Transaction Isolation, Lock Costs, and Idle Transactions
Transaction Isolation, Lock Costs, and Idle Transactions
The previous section addressed connection overhead: how many connections and how to pool them. This section addresses what happens inside those connections: the cost of transaction isolation guarantees, the impact of lock contention, and the damage caused by transactions that acquire resources and then go idle.
Transaction Isolation Levels in PostgreSQL
PostgreSQL implements three isolation levels (SERIALIZABLE, REPEATABLE READ, READ COMMITTED).
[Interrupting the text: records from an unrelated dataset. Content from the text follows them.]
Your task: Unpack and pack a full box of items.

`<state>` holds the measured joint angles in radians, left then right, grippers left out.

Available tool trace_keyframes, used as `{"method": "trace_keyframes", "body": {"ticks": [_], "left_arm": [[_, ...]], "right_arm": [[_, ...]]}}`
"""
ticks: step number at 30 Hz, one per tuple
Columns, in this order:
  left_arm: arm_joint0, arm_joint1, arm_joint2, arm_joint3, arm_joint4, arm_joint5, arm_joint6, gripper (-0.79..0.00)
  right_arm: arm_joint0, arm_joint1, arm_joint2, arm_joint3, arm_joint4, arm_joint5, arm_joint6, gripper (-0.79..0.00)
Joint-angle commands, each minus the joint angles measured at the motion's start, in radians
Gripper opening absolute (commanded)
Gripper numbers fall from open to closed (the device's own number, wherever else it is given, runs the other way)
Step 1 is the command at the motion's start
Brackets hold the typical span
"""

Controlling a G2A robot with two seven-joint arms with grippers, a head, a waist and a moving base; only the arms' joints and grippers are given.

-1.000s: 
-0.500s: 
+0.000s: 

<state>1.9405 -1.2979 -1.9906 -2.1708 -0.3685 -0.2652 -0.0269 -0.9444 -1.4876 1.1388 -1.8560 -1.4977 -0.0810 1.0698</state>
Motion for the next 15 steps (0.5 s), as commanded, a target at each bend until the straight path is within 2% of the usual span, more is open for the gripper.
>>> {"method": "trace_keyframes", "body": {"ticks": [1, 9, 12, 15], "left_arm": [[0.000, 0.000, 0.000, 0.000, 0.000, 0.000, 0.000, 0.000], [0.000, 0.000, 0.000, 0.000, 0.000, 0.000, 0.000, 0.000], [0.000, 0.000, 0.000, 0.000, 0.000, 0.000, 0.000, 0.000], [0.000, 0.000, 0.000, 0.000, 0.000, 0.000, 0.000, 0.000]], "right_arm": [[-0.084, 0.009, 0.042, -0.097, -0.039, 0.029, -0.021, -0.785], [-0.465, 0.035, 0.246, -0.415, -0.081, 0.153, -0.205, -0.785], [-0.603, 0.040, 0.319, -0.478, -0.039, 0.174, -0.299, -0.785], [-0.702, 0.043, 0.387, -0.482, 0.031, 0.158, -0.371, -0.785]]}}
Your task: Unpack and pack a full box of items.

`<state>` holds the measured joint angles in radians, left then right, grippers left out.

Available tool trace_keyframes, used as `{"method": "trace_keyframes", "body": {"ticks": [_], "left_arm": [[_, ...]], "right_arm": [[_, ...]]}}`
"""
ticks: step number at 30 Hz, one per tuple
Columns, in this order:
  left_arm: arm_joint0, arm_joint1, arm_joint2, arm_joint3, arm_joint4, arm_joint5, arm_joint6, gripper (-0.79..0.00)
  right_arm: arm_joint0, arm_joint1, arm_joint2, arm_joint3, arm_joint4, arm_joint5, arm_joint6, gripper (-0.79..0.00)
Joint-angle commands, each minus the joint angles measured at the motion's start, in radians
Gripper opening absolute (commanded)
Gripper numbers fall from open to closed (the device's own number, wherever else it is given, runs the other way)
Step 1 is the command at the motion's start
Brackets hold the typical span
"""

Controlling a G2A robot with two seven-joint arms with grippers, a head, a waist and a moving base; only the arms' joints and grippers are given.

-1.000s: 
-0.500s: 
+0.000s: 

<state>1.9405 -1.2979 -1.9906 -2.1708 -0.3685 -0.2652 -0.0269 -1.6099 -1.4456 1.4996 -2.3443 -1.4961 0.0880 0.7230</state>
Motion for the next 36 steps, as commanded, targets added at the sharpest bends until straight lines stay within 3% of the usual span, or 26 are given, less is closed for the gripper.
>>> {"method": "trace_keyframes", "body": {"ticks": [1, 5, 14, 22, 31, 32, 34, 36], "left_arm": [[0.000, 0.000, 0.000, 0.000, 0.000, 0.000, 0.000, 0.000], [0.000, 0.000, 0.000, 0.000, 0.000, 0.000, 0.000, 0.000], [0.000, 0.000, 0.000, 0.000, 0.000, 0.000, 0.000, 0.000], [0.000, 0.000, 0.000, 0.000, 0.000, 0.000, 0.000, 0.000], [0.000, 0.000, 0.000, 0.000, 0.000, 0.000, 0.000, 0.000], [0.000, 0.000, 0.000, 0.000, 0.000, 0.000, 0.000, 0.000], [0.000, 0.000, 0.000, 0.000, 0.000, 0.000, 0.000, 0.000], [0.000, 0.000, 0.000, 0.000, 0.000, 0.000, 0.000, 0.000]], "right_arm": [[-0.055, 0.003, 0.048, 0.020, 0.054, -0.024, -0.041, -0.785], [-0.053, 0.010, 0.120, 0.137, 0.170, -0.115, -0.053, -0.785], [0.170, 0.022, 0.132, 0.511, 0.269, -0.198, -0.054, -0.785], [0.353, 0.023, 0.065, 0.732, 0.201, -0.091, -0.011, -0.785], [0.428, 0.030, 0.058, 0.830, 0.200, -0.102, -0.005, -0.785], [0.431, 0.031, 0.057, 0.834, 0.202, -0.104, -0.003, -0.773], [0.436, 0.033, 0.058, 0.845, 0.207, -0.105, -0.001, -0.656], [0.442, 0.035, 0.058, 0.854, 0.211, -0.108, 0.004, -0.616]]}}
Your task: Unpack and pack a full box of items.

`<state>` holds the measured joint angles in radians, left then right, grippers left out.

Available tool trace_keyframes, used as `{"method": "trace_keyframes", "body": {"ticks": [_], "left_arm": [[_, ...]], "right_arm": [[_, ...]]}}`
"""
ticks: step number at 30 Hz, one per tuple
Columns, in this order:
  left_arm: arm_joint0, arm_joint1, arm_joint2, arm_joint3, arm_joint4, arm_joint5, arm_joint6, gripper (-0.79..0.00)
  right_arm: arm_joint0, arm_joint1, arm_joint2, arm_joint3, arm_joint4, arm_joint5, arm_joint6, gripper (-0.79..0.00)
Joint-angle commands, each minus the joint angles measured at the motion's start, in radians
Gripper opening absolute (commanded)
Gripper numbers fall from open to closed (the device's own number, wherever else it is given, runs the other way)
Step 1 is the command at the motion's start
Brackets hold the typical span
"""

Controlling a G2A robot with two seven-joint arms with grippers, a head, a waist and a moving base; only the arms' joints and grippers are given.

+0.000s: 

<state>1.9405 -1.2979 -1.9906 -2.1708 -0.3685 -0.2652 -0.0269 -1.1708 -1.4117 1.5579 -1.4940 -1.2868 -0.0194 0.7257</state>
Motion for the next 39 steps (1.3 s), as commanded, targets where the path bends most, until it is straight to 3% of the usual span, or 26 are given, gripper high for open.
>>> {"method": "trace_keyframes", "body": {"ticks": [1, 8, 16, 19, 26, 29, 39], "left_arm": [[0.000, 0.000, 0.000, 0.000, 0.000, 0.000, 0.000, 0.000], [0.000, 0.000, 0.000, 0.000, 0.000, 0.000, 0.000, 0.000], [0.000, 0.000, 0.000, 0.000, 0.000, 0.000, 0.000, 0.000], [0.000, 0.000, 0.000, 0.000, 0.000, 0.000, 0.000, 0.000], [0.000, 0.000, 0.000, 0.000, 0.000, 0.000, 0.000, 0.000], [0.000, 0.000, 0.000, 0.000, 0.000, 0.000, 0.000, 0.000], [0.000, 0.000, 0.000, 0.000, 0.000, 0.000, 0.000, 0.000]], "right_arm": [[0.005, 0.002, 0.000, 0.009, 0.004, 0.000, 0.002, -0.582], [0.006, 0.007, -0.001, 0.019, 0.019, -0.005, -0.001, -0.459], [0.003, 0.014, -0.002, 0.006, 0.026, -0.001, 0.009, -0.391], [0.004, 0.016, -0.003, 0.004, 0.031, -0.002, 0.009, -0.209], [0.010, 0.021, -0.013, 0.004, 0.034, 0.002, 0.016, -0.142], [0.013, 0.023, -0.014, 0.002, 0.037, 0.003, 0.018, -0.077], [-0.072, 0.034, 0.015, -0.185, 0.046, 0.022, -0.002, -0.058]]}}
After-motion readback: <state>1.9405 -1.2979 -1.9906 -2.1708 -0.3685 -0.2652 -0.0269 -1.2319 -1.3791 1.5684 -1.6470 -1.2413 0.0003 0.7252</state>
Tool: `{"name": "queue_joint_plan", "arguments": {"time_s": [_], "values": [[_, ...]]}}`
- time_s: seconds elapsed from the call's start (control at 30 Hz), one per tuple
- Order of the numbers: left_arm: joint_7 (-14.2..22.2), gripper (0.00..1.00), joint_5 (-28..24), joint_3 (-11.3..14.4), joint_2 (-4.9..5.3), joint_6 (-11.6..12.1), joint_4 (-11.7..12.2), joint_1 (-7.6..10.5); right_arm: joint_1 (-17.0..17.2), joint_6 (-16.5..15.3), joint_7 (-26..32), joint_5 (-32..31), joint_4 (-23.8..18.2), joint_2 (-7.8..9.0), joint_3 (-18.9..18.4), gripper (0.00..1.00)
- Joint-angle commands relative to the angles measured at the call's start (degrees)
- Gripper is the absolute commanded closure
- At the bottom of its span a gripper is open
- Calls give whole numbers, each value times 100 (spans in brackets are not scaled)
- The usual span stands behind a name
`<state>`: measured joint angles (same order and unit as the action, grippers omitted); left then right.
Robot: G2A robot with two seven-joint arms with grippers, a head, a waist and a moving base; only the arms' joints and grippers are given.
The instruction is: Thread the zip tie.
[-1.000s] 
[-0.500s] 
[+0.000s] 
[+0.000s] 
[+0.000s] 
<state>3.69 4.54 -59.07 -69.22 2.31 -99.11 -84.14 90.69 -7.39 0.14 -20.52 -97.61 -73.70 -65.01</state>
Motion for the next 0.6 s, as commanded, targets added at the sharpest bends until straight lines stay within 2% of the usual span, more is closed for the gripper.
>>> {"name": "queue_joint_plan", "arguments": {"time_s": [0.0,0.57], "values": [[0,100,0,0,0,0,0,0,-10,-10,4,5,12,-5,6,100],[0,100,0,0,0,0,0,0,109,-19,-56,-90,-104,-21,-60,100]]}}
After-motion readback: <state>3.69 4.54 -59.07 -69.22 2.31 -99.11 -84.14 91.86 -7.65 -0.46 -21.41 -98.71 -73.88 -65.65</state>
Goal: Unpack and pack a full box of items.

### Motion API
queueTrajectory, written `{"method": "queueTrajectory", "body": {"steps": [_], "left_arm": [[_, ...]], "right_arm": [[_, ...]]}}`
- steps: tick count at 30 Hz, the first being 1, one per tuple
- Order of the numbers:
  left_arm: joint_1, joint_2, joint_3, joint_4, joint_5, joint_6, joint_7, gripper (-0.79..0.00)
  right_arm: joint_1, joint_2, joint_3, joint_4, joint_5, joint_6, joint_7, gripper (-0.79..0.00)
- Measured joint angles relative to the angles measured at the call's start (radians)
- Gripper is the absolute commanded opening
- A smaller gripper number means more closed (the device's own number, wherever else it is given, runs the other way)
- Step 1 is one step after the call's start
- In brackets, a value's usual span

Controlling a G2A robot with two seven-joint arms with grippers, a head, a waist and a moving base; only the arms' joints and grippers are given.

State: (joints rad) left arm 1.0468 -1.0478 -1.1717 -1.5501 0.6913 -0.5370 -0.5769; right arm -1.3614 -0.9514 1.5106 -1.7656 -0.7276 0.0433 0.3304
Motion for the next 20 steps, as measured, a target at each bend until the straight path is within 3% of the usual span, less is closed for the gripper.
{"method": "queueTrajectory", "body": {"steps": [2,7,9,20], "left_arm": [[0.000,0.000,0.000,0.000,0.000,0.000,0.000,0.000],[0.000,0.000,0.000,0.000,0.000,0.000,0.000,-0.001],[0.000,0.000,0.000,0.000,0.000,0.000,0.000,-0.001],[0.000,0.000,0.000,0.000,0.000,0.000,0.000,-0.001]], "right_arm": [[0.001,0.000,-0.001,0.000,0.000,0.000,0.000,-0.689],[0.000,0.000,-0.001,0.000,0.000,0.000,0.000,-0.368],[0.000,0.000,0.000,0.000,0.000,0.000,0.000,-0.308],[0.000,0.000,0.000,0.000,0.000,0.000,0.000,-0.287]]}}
The SQL standard’s READ UNCOMMITTED maps to READ COMMITTED in PostgreSQL (dirty reads are never allowed).
-- Set isolation level
BEGIN ISOLATION LEVEL READ COMMITTED; -- default
BEGIN ISOLATION LEVEL REPEATABLE READ;
BEGIN ISOLATION LEVEL SERIALIZABLE;
Each level has a different overhead profile:
READ COMMITTED (Default)
Each statement sees a fresh snapshot. The snapshot is taken at statement start, not transaction start.
BEGIN;
SELECT count(*) FROM articles WHERE category_id = 5; -- snapshot at this moment
-- Another session inserts 10 articles in category 5
SELECT count(*) FROM articles WHERE category_id = 5; -- sees new articles!
COMMIT;
Cost: snapshot acquisition per statement. This involves reading the ProcArray (list of in-progress transactions) under a lightweight lock.
REPEATABLE READ
Snapshot taken at first statement of the transaction. All subsequent statements see the same snapshot.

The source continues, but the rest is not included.